A few ways to do this, but they're both kinda cumbersome and bad. The fact that MS doesn't just send out a 30 day notification to the Azure admins is ridiculous, this has come up for a few customers of mine as well.we recently made some API access tokens for MS Azure. I’m probably messing up the specific language but they all expire in a year and MS wouldn’t let us make them permanent. Is there a better way to handle this beyond a calendar reminder? Issue is we have two systems talking to one another so I’m not enthusiastic about having to swap a live key at some point. And the keys are specific to environment #sadpanda.

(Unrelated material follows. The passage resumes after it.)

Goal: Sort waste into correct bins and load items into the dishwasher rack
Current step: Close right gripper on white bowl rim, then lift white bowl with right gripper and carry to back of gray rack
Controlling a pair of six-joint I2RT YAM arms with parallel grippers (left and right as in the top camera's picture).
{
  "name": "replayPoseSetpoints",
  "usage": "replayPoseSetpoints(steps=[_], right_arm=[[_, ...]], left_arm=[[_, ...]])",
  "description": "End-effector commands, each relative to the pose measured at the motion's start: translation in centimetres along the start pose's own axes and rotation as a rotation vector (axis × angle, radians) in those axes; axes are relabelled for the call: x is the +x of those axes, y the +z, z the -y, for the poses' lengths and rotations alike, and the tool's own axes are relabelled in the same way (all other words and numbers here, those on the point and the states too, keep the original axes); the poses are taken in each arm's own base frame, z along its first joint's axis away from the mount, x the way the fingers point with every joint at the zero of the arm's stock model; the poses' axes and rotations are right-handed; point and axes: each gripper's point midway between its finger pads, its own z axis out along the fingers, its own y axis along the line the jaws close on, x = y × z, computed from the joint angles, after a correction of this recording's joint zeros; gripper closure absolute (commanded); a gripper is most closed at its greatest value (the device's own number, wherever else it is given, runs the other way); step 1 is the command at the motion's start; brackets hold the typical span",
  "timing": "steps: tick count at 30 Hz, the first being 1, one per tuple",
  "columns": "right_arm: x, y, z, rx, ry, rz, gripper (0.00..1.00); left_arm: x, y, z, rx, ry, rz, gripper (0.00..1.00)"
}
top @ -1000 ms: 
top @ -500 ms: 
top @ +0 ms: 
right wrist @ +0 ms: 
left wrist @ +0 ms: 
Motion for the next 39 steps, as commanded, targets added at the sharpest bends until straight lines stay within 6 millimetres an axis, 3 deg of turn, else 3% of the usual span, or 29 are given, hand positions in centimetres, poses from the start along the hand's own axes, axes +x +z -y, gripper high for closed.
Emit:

‘for now the plan is to make a new key and then test it, have the two overlap during the switch. But I feel like there must be a better way to manage this
Using Powershell: Azure AD app registration secrets: a quick script to check who expires soon
Using Power Automate: Get notified on expiring Azure App Registration client secrets | Peter Klapwijk - In The Cloud 24-7
In the case of last night, it turned out to be a Cisco SDWAN certificate (people might know the product better as Viptela but Cisco actually retired that branding) that expired without warning on a whole bunch of devices. So it wasn't actually anything in our cloud that expired, but the client's network was shattered to pieces without SDWAN and none of the offices could reach the ECX connection to our cloud.